Psikologi
Dan Penerapannya Dalam Kepemimpinan
Kepemimpinan
adalah mempengaruhi orang lain agar ikut serta dalam mencapai tujuan umum. Dari
tiga pengertian tersebut di atas, jelas bahwa kepemimpinan itu adalah upaya
untuk mempengaruhi seseorang atau kelompok untuk mencapai tujuan, baik tujuan
tersebut telah ditetapkan atau tujuan lain yang lebih luas. Upaya tersebut
lebih bersifat hubungan antar pribadi.
Setidak – tidaknya ada dua teori atau pendekatan penting yang relevan
dengan pembicaraan tentang psikologi kepemimpinan. Yang pertama adalah teori
tingkat kebutuhan Maslow, dan kedua teori kekuasaan French dan Raven. Abraham
Maslow mengemukakan bahwa kebutuhan manusia itu terbagi dalam lima tingkatan
dalam hal urutan pemenuhannya, yaitu :
1.
kebutuhan
fisik.
2.
kebutuhan akan
keamanan,
3.
kebutuhan
social,
4.
kebutuhan akan
penghargaan, dan
5.
kebutuhan
aktualisasi diri.
Kebutuhan fisik adalah kebutuhan yang berkenaan dengan kelangsungan hidup
seseorang, seperti makan, minum, pakaian, dan tempat tinggal. Sedangkan
kebutuhan keamanan berkenaan dengan kebutuhan seseorang akan perlingdungan dari
bahaya dan ancaman keamanan baik fisik maupun non-fisik. Kebutuhan social
bersangkutan dengan kebutuhan seseorang untuk bersosialisasi atau berhubungan
dengan oranglain di dalam masyarakatnya. Sedangkan kebutuhan akan penghargaan
atas apa yagn ada padanya seperti kemampuan, potensi, prestasi dansebagainya.
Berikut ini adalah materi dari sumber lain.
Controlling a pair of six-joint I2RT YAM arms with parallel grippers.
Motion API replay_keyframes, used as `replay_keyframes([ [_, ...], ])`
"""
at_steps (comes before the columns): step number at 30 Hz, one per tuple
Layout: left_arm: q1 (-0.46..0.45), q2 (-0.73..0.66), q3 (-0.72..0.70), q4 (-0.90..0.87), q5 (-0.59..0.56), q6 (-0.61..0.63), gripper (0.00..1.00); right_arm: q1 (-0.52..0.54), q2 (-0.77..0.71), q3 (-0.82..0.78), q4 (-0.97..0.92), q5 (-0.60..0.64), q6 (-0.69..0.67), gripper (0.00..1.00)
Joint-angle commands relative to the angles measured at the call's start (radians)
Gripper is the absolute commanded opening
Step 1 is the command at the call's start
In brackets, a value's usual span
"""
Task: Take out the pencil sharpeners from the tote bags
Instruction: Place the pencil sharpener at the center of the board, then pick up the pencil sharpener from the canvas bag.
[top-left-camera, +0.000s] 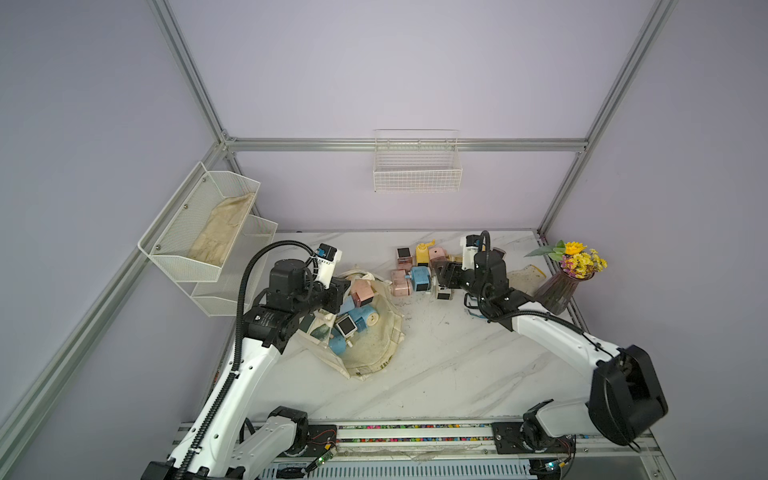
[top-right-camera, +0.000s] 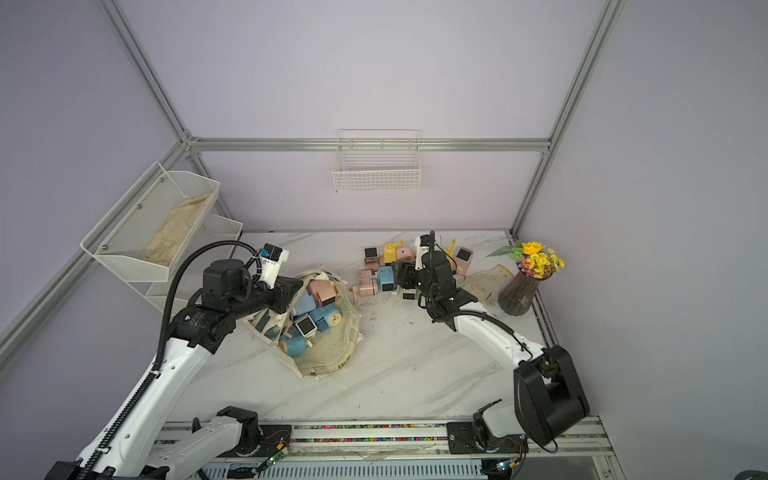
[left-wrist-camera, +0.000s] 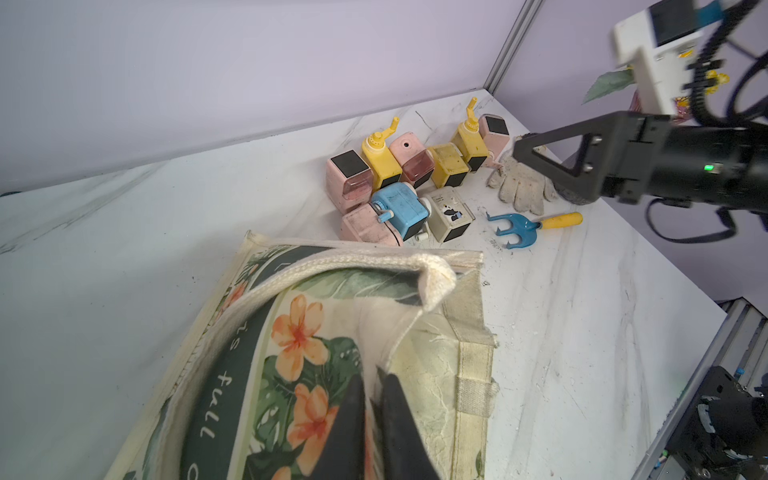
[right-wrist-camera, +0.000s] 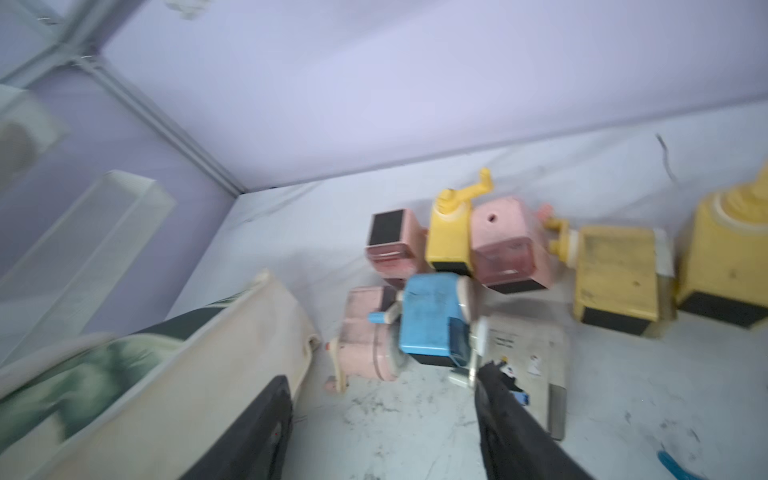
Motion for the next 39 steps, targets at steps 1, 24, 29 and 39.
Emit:
replay_keyframes([
  [1,0.007,-0.015,-0.015,0.016,-0.006,-0.003,0.07,0.158,-0.111,-0.023,0.084,-0.079,-0.06,0.67],
  [24,0.015,-0.014,0.017,-0.014,0.004,-0.019,0.02,0.673,0.407,0.091,0.249,0.223,0.075,0.75],
  [29,0.015,-0.007,0.015,-0.015,-0.001,-0.019,0.02,0.666,0.53,0.183,0.199,0.342,0.024,0.86],
  [39,0.015,0.007,0.014,-0.013,-0.004,-0.018,0.03,0.629,0.676,0.301,0.146,0.407,-0.013,0.87],
])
Selanjutnya, kebutuhan aktualisasi diri adalah kebutuhan seseorang untuk
menampilkan diri pada tingkat yang terbaik sesuai dengan potensinya, misalnya
menjadi pekerja yang baik, olahragawan berprestasi, dan lain – lain.
Meskipun banyak kritik yang ditujukan kepada teori tingkat kebutuhan
Maslow, tak dapat disangkal bahwa ia telah memberikan inspirasi bagi berbagai
penelitian dan kajian dibidang keperilakuan pada masa – masa berikutnya.
Di lain pihak, French dan Raven mengemukakan bahwa ada lima sumber utama
dengan mana seseorang mendapatkan kekuasaan. Kelima sumber kekuasaan itu adalah
: 1. Kekuasaan paksaan, 2. Kekuasaan imbalan, 3.
Kekuasaan legitimasi, 4. kekuasaan keahlian, dan 5. kekuasaan referensi.
Kekuasaan paksaan adalah kekuasaan yang didapat seseorang dengan
menggunakan ancaman untuk mempengaruhi perilaku pengikutnya bila apa yang
dikehendainya tidak dilaksanakan. Kekuasaan imbalan adalah kebalikannya, yaitu
kekuasaan yang ada pada seseorang untuk mempengaruhi orang lain karena
kemampuan nya memberi imbalan atas apa yang dilakukannya. Kekuasaan legitimasi adalah kekuasaan yag didapat seseorang secara formal
ditinjau dari struktur organisasi. Selanjutnya, kekuasaan keahlian yaitu
kekuasaan yang ada pada seseorang karena keahliannya di bidang tertentu,
sehingga dengan keahliannya itu ia memiliki pengaruh atas orang lain. Kekuasaan
referensi adalah kekuasaan yang menggambarkan adanya referensi atau rujukan
pada tokoh tertentu yang berpengaruh. Kekuasaan
paksaan, imbalan, dan legitimasi pada dasarnya diyatakan secara tegas oleh
posisi seseorang dalam organisasi. Orang – orang yang ada pada level organisasi
yang lebih rendah memiliki kekuasaan paksaan, imbalan, dan legitimasi yang
lebih rendah pula dibandingkan dengan mereka yang memiliki posisi yang lebih
tinggi. Di lain pihak, kekuasaan keahlian dan referensi tidak selalu berkaitan
dengan posisi seseorang dalam organisasi.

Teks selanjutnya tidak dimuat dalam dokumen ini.